- _Action item_: Write out all the data again, exactly.

### Given information

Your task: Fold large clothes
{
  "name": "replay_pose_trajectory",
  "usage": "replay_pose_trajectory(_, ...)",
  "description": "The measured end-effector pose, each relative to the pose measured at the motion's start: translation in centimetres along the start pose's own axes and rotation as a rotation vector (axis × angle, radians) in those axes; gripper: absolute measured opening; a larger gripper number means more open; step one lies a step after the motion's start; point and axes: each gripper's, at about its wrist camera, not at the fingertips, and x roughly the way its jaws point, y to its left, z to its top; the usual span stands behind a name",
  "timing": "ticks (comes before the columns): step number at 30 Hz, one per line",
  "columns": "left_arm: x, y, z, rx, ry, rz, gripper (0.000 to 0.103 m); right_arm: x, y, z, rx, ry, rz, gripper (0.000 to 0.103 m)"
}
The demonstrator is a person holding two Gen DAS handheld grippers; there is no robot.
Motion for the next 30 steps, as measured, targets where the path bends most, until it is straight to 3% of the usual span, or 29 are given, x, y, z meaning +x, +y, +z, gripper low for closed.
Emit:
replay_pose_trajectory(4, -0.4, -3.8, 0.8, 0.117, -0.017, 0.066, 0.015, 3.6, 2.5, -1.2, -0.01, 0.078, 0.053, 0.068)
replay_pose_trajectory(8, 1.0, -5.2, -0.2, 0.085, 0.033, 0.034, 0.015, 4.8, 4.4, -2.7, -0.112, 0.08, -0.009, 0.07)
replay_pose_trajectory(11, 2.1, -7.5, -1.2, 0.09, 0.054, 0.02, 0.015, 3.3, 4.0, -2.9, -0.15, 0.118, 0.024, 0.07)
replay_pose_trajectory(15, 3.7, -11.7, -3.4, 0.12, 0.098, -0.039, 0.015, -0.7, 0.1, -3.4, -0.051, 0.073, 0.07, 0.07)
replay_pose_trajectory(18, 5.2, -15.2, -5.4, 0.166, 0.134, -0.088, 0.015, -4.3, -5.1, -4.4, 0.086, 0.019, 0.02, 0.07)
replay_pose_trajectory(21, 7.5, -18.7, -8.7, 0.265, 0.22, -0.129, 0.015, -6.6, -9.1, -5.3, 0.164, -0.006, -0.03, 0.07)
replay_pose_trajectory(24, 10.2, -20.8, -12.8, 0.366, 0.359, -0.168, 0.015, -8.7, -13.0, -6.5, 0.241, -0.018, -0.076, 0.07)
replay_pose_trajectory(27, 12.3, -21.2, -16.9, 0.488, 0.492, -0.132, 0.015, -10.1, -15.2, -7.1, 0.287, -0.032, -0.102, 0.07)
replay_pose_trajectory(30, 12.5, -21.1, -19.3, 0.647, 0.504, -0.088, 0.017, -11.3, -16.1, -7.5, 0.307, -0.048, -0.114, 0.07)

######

- _Completed exercise_:
Your task: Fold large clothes
{
  "name": "replay_pose_trajectory",
  "usage": "replay_pose_trajectory(_, ...)",
  "description": "The measured end-effector pose, each relative to the pose measured at the motion's start: translation in centimetres along the start pose's own axes and rotation as a rotation vector (axis × angle, radians) in those axes; gripper: absolute measured opening; a larger gripper number means more open; step one lies a step after the motion's start; point and axes: each gripper's, at about its wrist camera, not at the fingertips, and x roughly the way its jaws point, y to its left, z to its top; the usual span stands behind a name",
  "timing": "ticks (comes before the columns): step number at 30 Hz, one per line",
  "columns": "left_arm: x, y, z, rx, ry, rz, gripper (0.000 to 0.103 m); right_arm: x, y, z, rx, ry, rz, gripper (0.000 to 0.103 m)"
}
The demonstrator is a person holding two Gen DAS handheld grippers; there is no robot.
Motion for the next 30 steps, as measured, targets where the path bends most, until it is straight to 3% of the usual span, or 29 are given, x, y, z meaning +x, +y, +z, gripper low for closed.
Emit:
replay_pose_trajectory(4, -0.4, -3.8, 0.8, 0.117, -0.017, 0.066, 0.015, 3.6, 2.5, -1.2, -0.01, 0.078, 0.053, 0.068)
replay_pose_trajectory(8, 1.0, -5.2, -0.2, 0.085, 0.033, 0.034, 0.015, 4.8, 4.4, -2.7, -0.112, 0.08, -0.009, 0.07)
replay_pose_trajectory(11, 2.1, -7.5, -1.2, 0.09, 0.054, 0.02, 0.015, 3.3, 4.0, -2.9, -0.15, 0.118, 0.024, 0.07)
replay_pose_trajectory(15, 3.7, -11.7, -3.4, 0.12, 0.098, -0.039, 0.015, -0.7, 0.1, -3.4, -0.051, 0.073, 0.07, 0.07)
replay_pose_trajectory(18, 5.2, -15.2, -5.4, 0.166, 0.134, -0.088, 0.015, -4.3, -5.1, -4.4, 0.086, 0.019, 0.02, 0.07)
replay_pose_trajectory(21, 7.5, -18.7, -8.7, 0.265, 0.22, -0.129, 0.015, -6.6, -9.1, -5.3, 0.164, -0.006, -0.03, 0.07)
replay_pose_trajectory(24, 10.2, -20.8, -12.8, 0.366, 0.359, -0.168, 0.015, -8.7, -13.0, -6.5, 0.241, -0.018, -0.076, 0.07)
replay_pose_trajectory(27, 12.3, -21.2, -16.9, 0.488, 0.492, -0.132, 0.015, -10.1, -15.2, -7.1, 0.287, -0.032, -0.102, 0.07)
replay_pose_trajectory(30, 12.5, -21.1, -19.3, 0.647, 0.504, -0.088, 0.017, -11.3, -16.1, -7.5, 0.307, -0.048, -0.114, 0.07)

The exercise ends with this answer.